The Union Cabinet on October 10, 2018 approved the merger of the existing regulatory institutions in the skills space – National Council for Vocational Training (NCVT) and the National Skill Development Agency (NSDA) into the National Council for Vocational Education and Training (NCVET).
- NCVET will regulate the functioning of entities engaged in vocational education and training, both long-term and short-term and establish minimum standards for the functioning of such entities. The primary functions of NCVET will include –
- recognition and regulation of awarding bodies, assessment bodies and skill related information providers;
- approval of qualifications developed by awarding bodies and Sector Skill Councils (SSCs);
- indirect regulation of vocational training institutes through awarding bodies and assessment agencies;
- research and information dissemination;
- grievance redressal.
- The Council would be headed by a Chairperson and will have Executive and Non-Executive Members. Since NCVET is proposed to be set up through merger of two existing bodies, the existing infrastructure and resources will be utilized for the most part. In addition, a few more posts will be created for its smooth functioning. The regulator will follow the best practices of regulatory processes, which will help ensure that it performs its functions professionally and as per the applicable laws.

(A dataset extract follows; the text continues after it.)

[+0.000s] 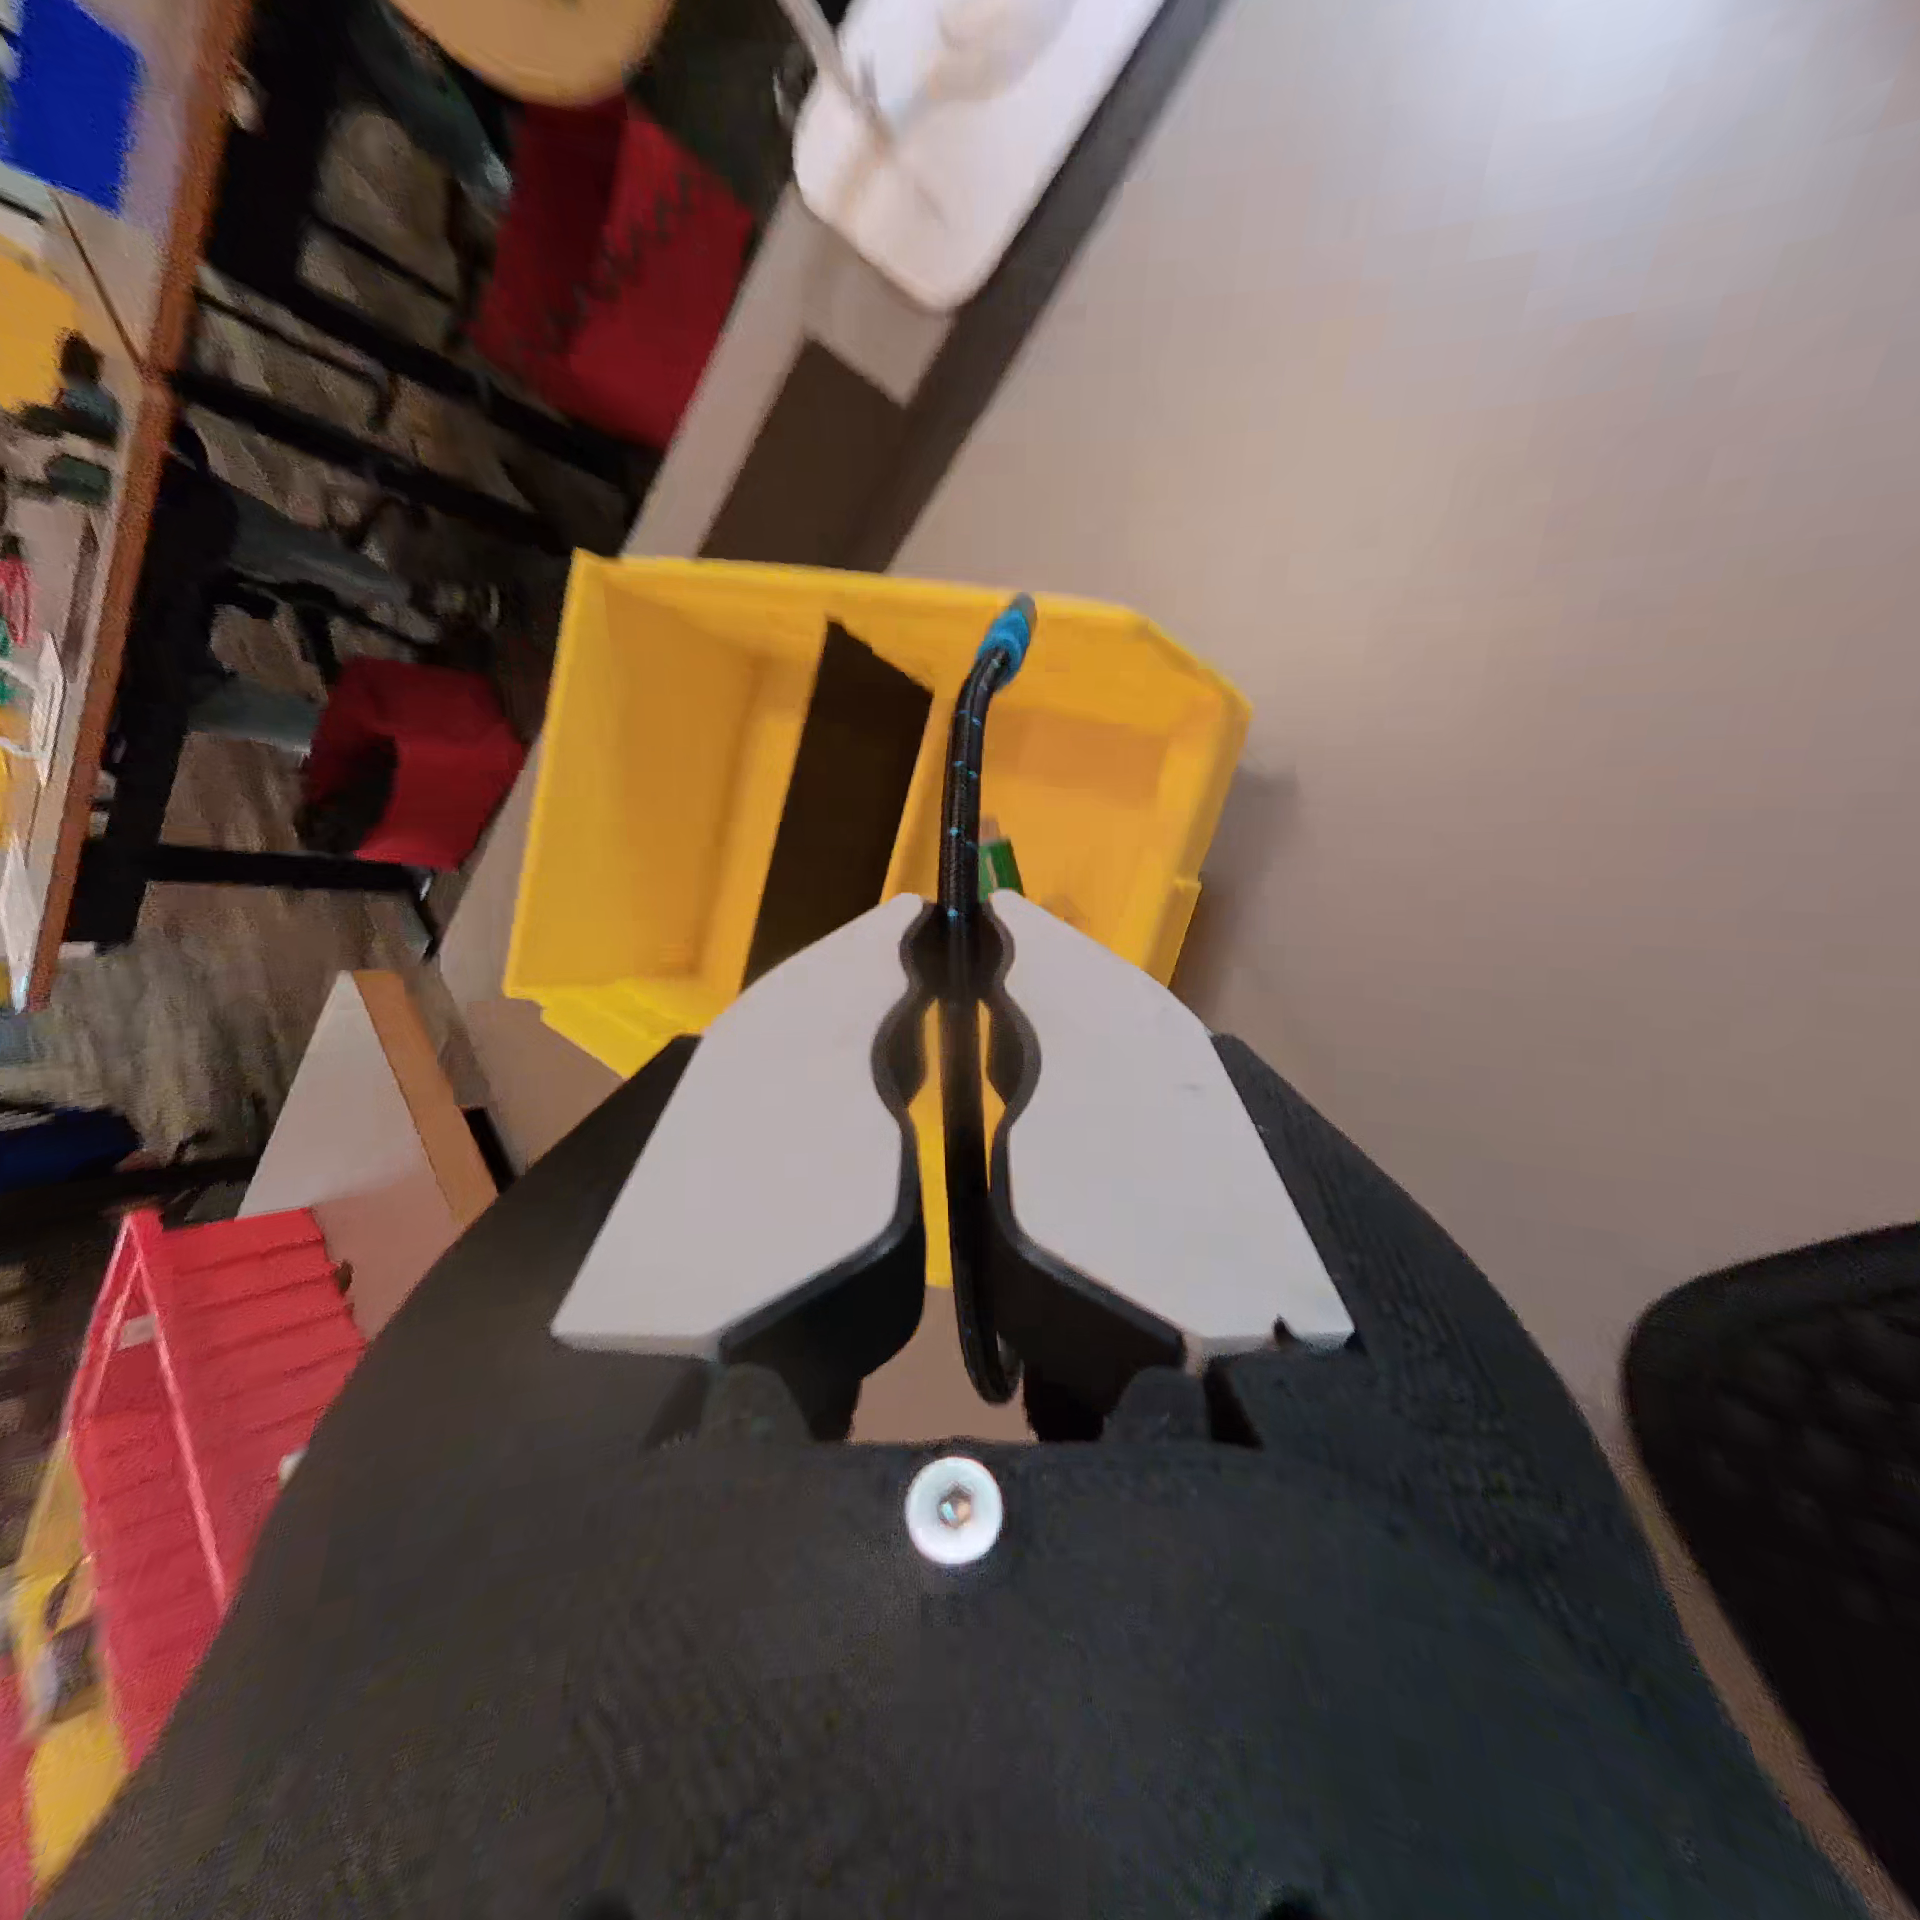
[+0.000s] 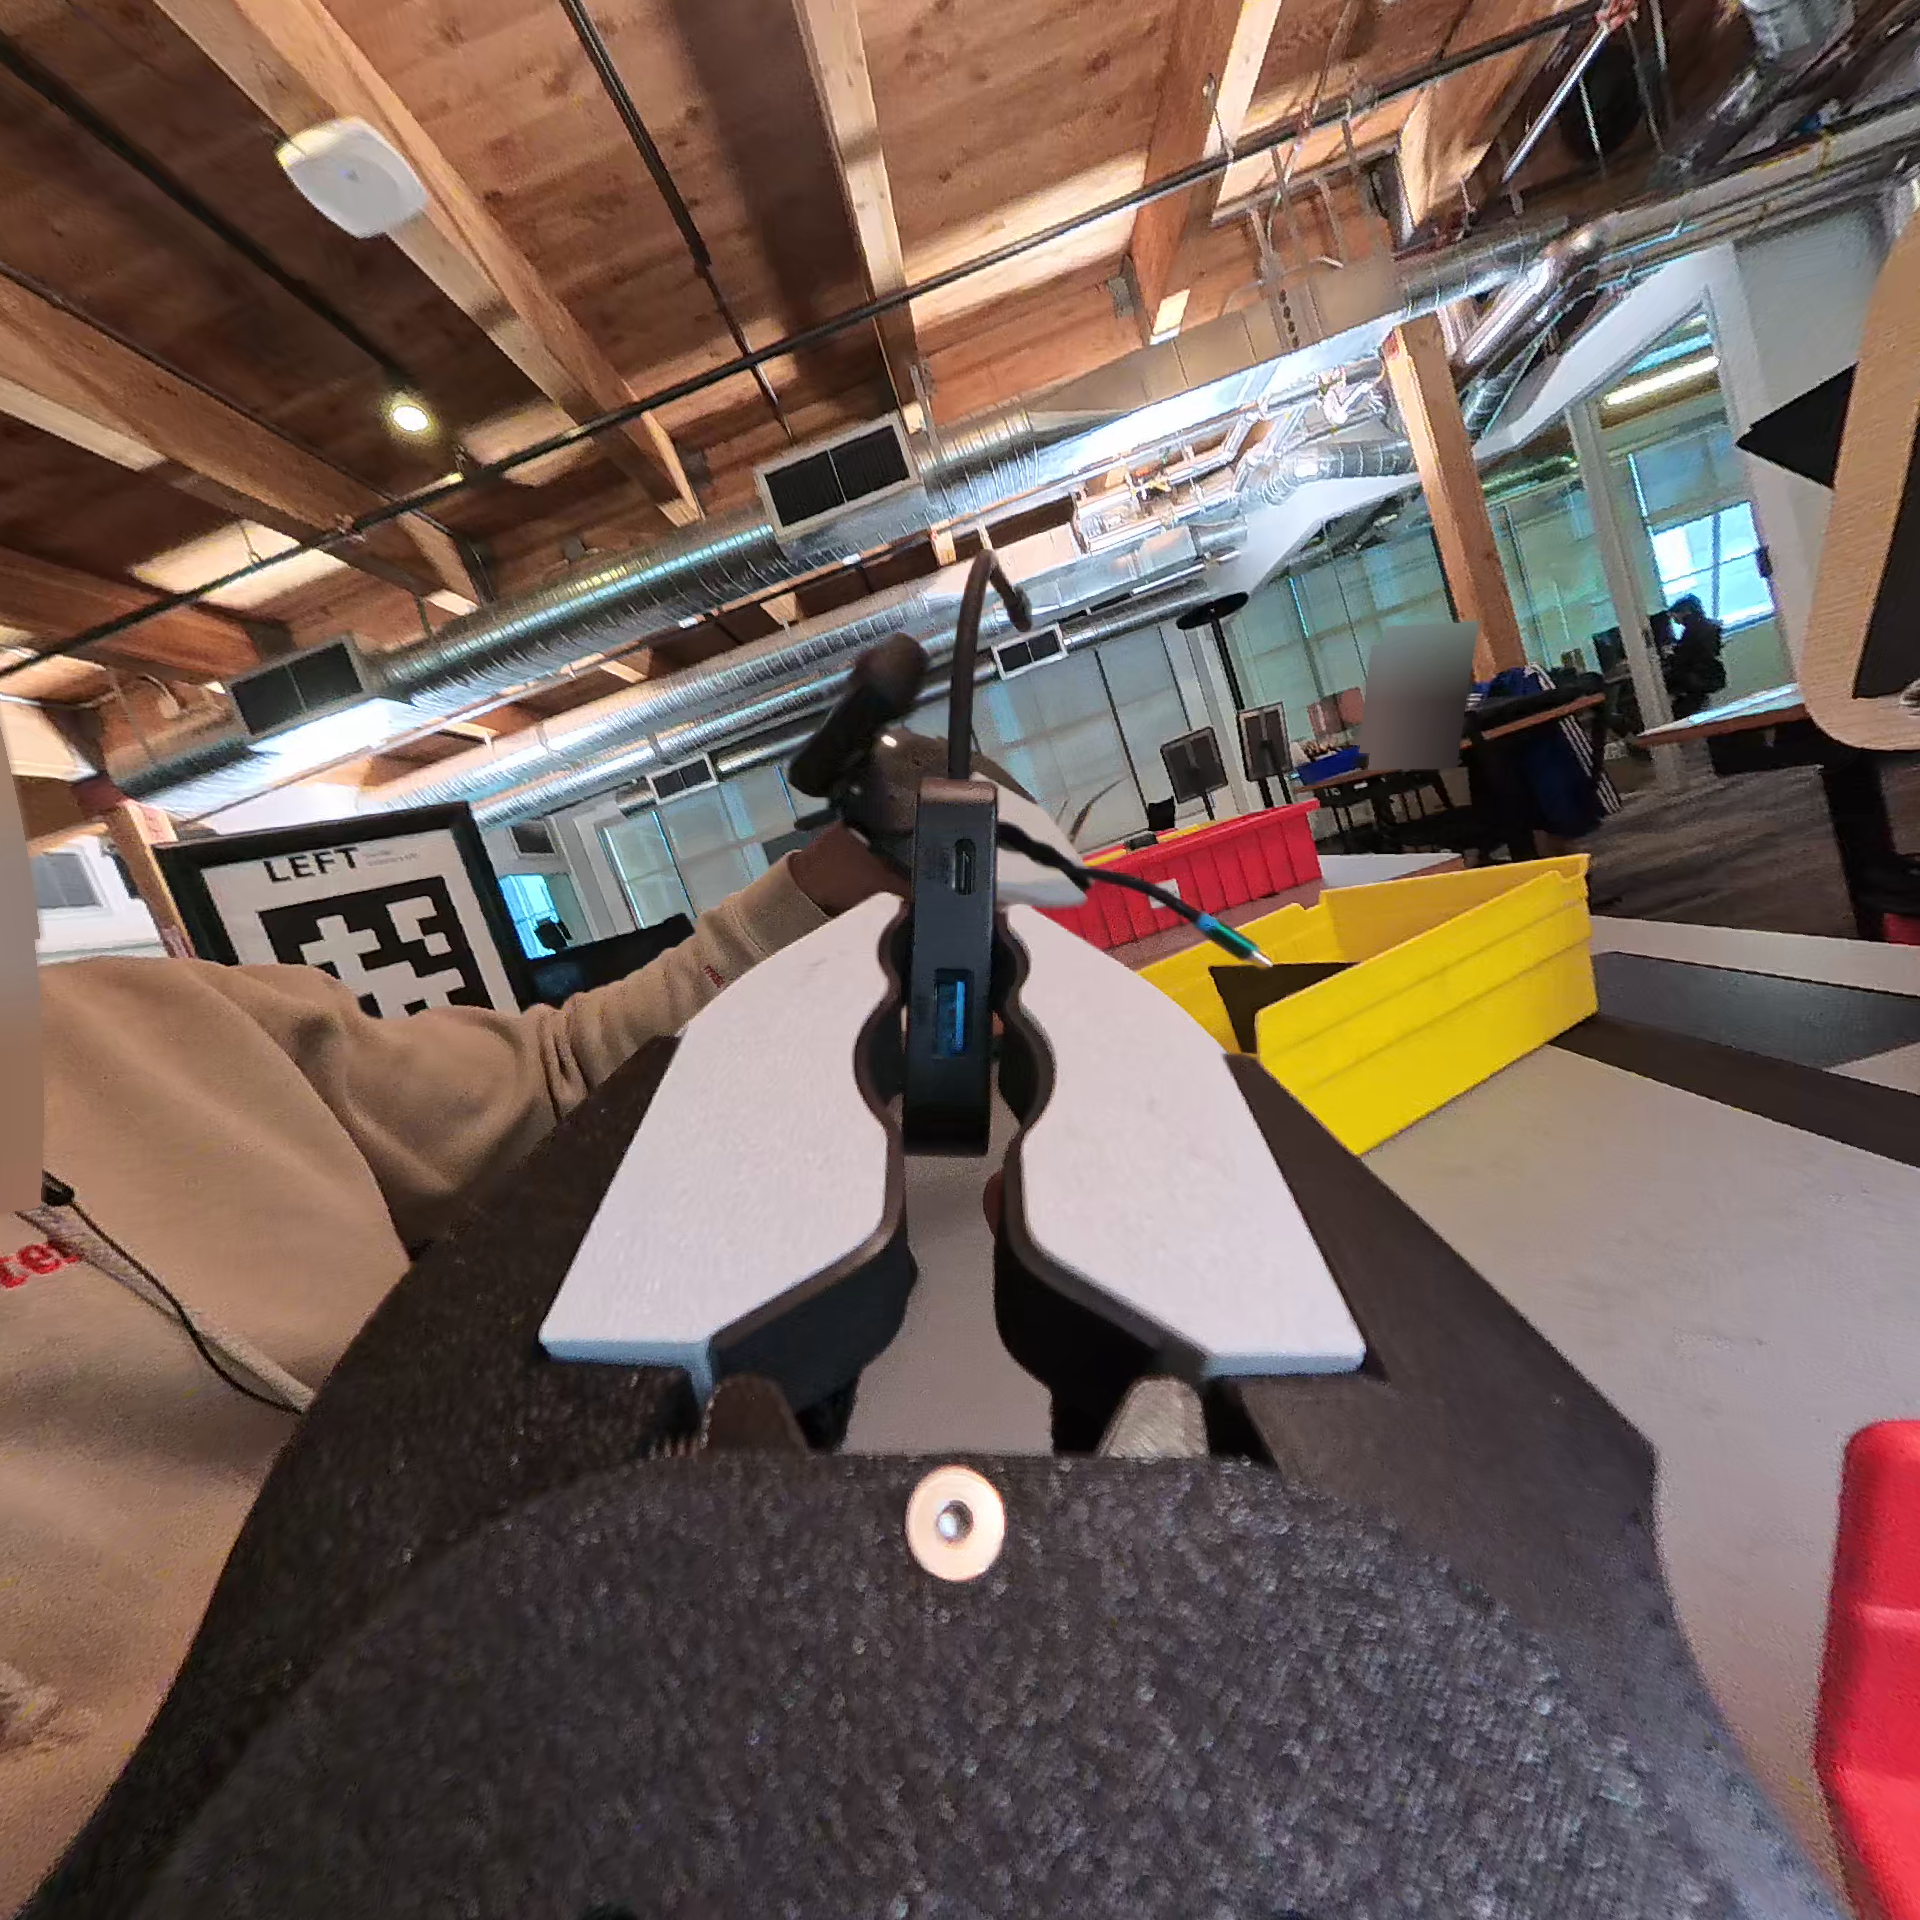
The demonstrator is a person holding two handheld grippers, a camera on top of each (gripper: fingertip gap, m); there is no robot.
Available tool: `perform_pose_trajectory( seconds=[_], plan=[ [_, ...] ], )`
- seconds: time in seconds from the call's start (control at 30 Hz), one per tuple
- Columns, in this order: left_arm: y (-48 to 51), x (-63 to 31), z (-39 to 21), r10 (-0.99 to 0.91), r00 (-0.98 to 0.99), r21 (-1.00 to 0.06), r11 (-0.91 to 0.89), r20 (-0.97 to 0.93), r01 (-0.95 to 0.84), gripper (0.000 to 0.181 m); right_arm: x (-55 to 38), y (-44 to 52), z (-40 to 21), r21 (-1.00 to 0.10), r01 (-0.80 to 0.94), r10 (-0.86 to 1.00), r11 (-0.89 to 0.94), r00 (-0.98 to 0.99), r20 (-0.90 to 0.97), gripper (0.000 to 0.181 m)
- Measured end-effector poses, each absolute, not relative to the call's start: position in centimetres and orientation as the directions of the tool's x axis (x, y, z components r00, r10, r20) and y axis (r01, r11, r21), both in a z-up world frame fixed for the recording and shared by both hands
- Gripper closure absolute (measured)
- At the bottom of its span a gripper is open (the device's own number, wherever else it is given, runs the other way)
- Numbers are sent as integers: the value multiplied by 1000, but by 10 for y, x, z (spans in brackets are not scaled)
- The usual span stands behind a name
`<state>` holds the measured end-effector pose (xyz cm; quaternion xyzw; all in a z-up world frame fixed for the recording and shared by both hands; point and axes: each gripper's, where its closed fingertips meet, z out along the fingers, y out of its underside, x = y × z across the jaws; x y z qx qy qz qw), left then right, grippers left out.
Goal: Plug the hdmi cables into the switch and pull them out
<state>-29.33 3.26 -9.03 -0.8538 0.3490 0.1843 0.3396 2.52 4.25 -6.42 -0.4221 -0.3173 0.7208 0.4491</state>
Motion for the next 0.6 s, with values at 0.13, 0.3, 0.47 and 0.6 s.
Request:
perform_pose_trajectory(
  seconds=[0.13, 0.3, 0.47, 0.6],
  plan=[
    [-4, -238, -21, -562, 746, -712, -352, -359, -608, 175, 30, 43, -59, -803, -415, 901, -427, -274, -338, 168],
    [-55, -162, -8, -812, 561, -897, -359, 162, -260, 175, 32, 48, -60, -776, -435, 888, -456, -282, -364, 168],
    [-40, -145, -121, -721, 494, -783, -610, 485, -122, 175, 32, 52, -65, -773, -431, 883, -466, -275, -379, 168],
    [-22, -150, -220, -662, 590, -706, -677, 462, -206, 175, 32, 56, -70, -771, -425, 879, -474, -270, -392, 168]
  ],
)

- This institutional reform will lead to improvement in quality and market relevance of skill development programs lending credibility to vocational education and training encouraging greater private investment and employer participation in the skills space. This in turn will help achieve the twin objectives of enhancing aspirational value of vocational education and of increasing skilled manpower furthering the Prime Minister’s agenda of making India the skill capital of the world.
- Being a regulator of India’s skill ecosystem, NCVET will have a positive impact on each individual who is a part of vocational education and training in the country. The idea of skill-based education will be seen in a more inspirational manner which would further encourage students to apply for skill-based educational courses. This is also expected to facilitate the ease of doing business by providing a steady supply of skilled workforce to the industry and services.
- In an effort to realize India’s demographic dividend, its workforce needs to be equipped with employable skills and knowledge so that they can contribute to economic growth in a substantive manner.
- In the past, most of the country’s skill training needs were met through courses offered by the Industrial Training Institutes (ITIs) and under the Modular Employable Scheme (MES), regulated by NCVT.
- Since this infrastructure was not enough to meet the increasing skill requirements of the country as well as the skilling needs of the growing workforce, the Government took a number of initiatives to scale up the skilling efforts.
- These efforts resulted in a large expansion of training infrastructure much of which is in the private sector. At present, there are 20 Ministries/ Departments implementing skill development programs mostly using private sector training providers.
- However, in the absence of adequate regulatory oversight, numerous stakeholders have been offering training programs of varying standards with multiplicity in assessment and certification systems which are not comparable, with serious consequences for the vocational training system and thus the employability of the country’s youth. An attempt towards some measure of regulation was made with the establishment of the National Skill Development Agency (NSDA) in 2013, to coordinate and harmonize the skill development efforts of the government and the private sector. The primary role of NSDA has been to anchor and operationalize the National Skills Qualification Framework (NSQF) to ensure that quality and standards meet sector specific requirements.
- However, a need was felt for an overarching regulatory authority which could tend to all aspects of short-term and long-term skill-based training. In view of this, NCVET is envisaged as an institution which will perform the regulatory functions so far vested in NCVT and NSDA. Regulatory functions currently being carried out by the National Skill Development Corporation (NSDC) through the Sector Skill Councils (SSCs) will also be housed in the NCVET.